7. James Hardie Industries plc (ASX:JHX)
Number of Hedge Fund Holders: 6
James Hardie Industries plc (ASX:JHX) is a leading international building materials corporation and the largest worldwide producer of fiber cement goods. Based in Ireland, it is a dual-listed entity on both the Australian and New York Stock Exchanges. The company’s current management is based in Chicago, Illinois, United States. On August 7, James Hardie Industries plc (ASX:JHX) released its first-quarter results for the period ending 30 June 2023. The company witnessed a 13% rise in Net Income and achieved earnings of $0.39 per share, indicating a remarkable 11.43% increase compared to the $0.35 per share earned during the same period the previous year, and a 14% increase in compared to the first quarter of the fiscal year 2023.

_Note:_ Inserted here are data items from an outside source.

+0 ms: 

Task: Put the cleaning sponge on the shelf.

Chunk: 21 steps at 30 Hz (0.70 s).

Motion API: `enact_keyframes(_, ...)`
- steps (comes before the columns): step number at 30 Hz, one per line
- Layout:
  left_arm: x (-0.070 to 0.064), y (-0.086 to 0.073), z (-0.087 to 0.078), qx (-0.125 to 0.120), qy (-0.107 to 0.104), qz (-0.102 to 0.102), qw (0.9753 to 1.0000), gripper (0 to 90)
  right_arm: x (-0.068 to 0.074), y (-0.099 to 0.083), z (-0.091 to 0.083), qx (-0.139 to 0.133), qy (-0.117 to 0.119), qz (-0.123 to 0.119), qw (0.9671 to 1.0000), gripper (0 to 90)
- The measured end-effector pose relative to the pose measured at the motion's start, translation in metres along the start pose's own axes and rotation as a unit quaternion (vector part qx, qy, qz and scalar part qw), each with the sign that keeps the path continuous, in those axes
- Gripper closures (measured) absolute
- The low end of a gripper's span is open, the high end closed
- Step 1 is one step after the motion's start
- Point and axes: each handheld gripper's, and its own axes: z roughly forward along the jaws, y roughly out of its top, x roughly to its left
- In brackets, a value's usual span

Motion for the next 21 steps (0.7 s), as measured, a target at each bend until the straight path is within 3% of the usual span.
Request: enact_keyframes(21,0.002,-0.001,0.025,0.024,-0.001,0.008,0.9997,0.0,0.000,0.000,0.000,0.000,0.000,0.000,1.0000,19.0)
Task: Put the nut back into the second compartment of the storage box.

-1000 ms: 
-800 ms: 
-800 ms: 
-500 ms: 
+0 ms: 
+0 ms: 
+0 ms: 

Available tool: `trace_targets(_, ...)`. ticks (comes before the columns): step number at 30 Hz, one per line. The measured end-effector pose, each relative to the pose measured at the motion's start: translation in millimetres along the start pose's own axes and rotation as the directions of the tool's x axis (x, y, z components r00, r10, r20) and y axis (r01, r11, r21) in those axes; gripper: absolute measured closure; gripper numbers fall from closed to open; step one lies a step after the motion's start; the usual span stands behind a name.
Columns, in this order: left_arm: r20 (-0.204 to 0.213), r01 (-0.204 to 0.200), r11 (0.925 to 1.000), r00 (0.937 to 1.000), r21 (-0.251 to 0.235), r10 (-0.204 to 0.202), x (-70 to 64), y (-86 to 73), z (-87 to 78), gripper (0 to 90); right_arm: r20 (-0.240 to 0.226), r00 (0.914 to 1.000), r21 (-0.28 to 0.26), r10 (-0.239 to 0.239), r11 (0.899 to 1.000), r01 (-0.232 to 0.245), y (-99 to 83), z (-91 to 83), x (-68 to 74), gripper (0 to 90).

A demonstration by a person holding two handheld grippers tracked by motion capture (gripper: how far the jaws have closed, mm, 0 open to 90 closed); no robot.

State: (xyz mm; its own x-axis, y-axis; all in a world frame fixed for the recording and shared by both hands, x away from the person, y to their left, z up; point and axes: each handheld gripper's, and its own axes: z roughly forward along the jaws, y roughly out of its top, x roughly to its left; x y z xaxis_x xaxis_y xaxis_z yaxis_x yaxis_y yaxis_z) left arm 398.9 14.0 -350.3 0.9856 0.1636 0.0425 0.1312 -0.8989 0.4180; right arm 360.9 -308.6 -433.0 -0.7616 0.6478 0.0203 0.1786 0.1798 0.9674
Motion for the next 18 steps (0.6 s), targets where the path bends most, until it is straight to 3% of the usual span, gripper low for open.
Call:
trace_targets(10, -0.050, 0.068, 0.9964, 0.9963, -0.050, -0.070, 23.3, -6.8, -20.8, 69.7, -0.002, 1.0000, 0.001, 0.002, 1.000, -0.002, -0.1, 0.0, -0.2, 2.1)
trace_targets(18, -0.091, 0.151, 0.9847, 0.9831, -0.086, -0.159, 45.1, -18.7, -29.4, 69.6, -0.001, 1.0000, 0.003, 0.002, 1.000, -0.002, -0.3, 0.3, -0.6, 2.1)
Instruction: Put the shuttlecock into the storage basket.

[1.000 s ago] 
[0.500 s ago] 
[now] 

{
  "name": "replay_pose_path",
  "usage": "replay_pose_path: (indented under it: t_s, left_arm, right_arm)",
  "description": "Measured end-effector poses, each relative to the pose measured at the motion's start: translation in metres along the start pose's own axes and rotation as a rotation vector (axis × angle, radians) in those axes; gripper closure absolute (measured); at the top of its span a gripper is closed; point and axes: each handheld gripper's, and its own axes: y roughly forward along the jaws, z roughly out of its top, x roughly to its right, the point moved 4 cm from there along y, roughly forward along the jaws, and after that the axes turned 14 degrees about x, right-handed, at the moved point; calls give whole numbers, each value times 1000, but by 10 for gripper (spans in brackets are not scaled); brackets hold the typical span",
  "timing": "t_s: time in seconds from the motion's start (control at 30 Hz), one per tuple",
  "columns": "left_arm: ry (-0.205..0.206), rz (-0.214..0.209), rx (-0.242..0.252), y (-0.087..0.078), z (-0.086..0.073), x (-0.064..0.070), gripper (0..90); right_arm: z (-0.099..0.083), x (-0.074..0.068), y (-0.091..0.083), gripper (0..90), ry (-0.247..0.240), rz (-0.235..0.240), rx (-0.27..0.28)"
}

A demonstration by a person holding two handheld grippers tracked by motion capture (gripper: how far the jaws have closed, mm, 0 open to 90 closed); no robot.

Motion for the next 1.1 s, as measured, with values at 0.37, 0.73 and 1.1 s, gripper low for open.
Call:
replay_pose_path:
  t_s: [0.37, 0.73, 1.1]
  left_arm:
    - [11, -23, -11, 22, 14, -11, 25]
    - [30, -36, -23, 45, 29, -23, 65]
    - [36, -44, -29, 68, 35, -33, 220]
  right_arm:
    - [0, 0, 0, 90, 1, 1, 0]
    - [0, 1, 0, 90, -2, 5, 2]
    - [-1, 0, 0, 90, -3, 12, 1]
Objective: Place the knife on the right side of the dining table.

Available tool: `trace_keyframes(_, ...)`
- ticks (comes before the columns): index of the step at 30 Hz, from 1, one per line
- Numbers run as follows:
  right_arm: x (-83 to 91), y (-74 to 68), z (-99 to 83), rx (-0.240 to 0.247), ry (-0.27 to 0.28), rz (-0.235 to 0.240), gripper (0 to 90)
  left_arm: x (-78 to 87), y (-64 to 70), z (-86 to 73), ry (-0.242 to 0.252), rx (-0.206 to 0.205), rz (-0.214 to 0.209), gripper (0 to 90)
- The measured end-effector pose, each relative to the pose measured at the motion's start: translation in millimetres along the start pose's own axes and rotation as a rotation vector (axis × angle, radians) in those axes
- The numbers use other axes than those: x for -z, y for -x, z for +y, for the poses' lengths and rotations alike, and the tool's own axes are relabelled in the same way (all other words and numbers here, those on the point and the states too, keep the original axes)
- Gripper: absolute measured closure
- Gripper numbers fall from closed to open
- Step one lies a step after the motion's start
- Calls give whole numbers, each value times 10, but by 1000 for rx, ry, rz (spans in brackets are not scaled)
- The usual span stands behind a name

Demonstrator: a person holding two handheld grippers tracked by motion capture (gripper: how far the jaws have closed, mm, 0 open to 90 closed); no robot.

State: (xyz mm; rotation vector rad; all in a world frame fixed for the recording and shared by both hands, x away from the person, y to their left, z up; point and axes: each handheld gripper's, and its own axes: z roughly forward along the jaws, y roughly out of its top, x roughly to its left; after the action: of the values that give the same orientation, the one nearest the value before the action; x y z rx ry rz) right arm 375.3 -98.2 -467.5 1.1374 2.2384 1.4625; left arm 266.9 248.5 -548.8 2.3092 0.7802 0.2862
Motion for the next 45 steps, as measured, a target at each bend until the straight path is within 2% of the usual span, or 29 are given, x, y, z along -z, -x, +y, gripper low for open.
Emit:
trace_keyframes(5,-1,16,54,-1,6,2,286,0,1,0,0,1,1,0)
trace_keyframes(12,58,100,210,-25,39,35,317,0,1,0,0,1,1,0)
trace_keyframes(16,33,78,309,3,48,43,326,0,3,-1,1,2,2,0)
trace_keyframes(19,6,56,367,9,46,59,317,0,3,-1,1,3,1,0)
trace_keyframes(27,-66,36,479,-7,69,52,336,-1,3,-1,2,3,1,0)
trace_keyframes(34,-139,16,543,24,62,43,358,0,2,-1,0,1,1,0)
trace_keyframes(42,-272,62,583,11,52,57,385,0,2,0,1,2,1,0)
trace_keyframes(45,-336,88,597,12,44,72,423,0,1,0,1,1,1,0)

6. Iris Energy Limited (ASX:IREN)
Number of Hedge Fund Holders: 8
Iris Energy Limited (ASX:IREN) operates as an Australia-based sustainable Bitcoin mining company, specializing in constructing, possessing, and managing data center infrastructure. The company emphasizes entering regions with ample and underutilized renewable energy resources to sustain its operations. The eco-friendly Bitcoin mining firm reported a notable 28% surge in revenue, reaching $75.5 million for the fiscal year ending on June 30, compared to $59 million in the previous year. This growth was achieved even amidst a decline in the average price of Bitcoin. The amount of Bitcoin mined witnessed an impressive 133% increase, setting a new record at 3,259, largely propelled by the expansion of the operating hashrate.